La decepción es un quiebro a las expectativas depositadas en alguien (incluidos nosotros) o en algo cuya constatación nos entristece. La pesadumbre es una desazón que pesa tanto que encorva el ánimo y entorpece el deambular ágil que la vida solicita para ser vivida bien. La depresión es una aflicción prolongada y profunda que se ancla en la brumosidad del ayer para abismarnos y ensimismarnos, un exilio interior que desatiende tanto todo lo exterior que propende a la inacción y la parálisis. Si la depresión transparenta un exceso de pretérito, la ansiedad acusa recibo de una sobreabundancia de futuro. La angustia es una aleación de amedrentamiento y desánimo causada por algo que sortea los radares afectivos, un punto ilocalizable e indeterminado que sin embargo nos determina y nos residencia estacionalmente en un miedo y una congoja que susurran continuamente su presencia. La frustración nos desarraiga de nosotros mismos cuando se malogran nuestros sueños. El duelo es el dolor que nos provoca la muerte de un ser querido, pero también la pérdida o la ruptura traumática de un proyecto afectivo, creativo, o monetario. Estamos abatidos cuando nuestro ánimo ha sido golpeado y doblegado por la realidad. Estamos atribulados cuando de forma reiterada esa misma realidad nos atormenta al negarse a conceder derecho de admisión a los planes que confieren sentido a nuestra vida. Y estamos desolados cuando la aflicción que nos asedia es extrema.
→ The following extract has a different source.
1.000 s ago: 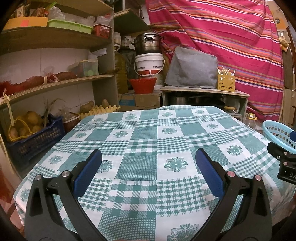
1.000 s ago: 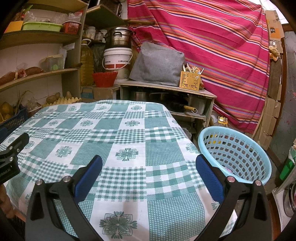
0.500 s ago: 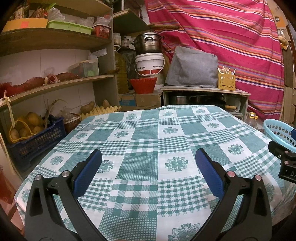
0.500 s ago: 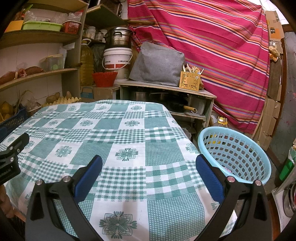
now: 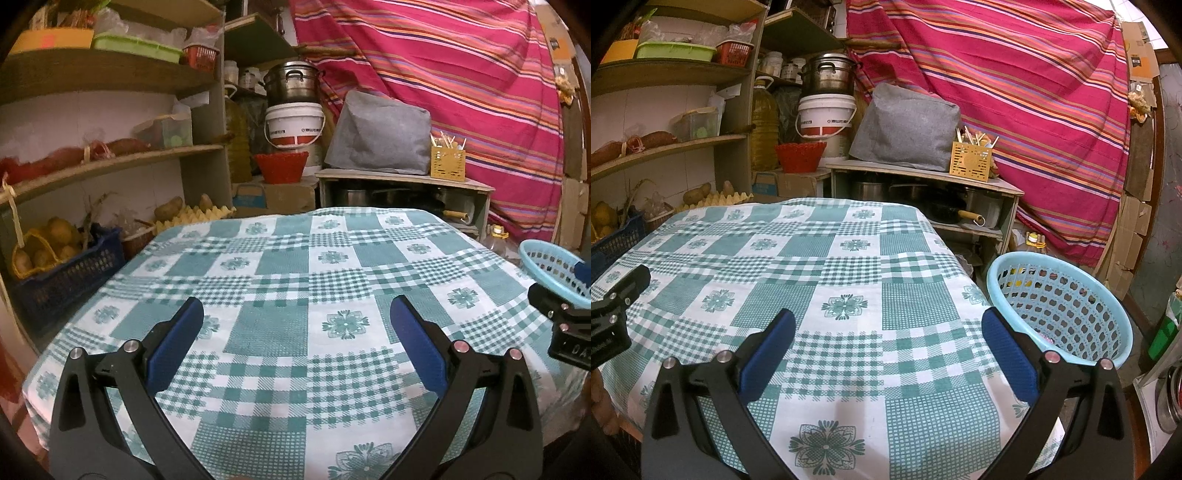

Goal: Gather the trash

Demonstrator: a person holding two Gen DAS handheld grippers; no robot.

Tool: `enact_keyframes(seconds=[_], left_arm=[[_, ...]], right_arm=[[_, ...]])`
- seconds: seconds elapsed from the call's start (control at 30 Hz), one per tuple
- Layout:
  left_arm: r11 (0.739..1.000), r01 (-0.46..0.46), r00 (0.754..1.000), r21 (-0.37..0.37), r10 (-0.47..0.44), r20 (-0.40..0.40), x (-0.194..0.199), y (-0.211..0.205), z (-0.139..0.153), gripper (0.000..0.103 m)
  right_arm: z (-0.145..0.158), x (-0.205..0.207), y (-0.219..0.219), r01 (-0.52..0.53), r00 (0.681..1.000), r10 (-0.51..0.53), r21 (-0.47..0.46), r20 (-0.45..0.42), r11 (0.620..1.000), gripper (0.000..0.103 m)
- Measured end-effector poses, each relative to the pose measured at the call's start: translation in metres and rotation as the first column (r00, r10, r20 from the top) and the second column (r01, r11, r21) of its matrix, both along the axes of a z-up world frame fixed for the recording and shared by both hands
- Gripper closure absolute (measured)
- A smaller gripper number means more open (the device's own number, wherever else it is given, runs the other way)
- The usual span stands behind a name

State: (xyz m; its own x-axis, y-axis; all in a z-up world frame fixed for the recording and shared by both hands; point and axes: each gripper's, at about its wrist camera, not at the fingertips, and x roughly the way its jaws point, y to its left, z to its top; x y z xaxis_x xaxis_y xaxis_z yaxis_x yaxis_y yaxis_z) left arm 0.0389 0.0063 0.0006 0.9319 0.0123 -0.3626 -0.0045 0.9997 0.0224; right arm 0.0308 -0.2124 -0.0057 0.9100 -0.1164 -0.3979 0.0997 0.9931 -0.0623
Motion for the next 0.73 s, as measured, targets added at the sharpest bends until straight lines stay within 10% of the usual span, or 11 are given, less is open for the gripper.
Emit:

Frente a esta pluralidad de tristezas, la tristeza covid alberga como mayor seña de identidad la reducción de nuestra capacidad proyectiva y el entumecimiento de nuestra existencia. El ser humano es memoria y proyección, y si se anula o restringe una de estas dos dimensiones se fractura su constitución. Si el mundo precoronavirus era líquido (como lo diagnosticó Bauman), el mundo coronavírico es gaseoso. La ausencia de planes, o la incapacidad para que abandonen el estado vaporoso, multiplican la ya de por sí consustancial impermanencia del mundo. A pesar de que la tristeza covid despierta un sentimiento de vida incompleta, trae en su dorso una lectura que invita al optimismo. Si estamos abatidos colectivamente porque la pandemia restringe todas las dimensiones de la vida salvo la laboral para quien tiene empleo (aunque la hace muy subsidiaria de las limitadas pantallas), entonces la pandemia demuestra con instructivo empirismo que aumentar cada vez más los tiempos de producción (y sus anexos, los de la cualificación) en detrimento de los tiempos afectivos es una torpeza civilizatoria. El escritor y matemático Paolo Giordano en su opúsculo En tiempos de contagio defiende que «la epidemia nos anima a pensar en nosotros mismos como parte de una colectividad. Somos parte de un único organismo; en tiempo de contagio volvemos a ser una comunidad». Unas líneas después remacha esta idea: «En 2020 hasta el ermitaño más estricto tiene su cuota mínima de conexiones». Ojalá la tristeza covid nos empuje a repensar y ampliar colectiva y políticamente el significado del cuidado al comprender mejor que formamos irrevocable parte de una tupida red de conexiones y dependencias. El nuevo escenario necesita ingentes cantidades de reflexión valiosa. Aprovechemos la enorme utilidad instrumental que supone que la tristeza todo lo que toca lo convierte en alma.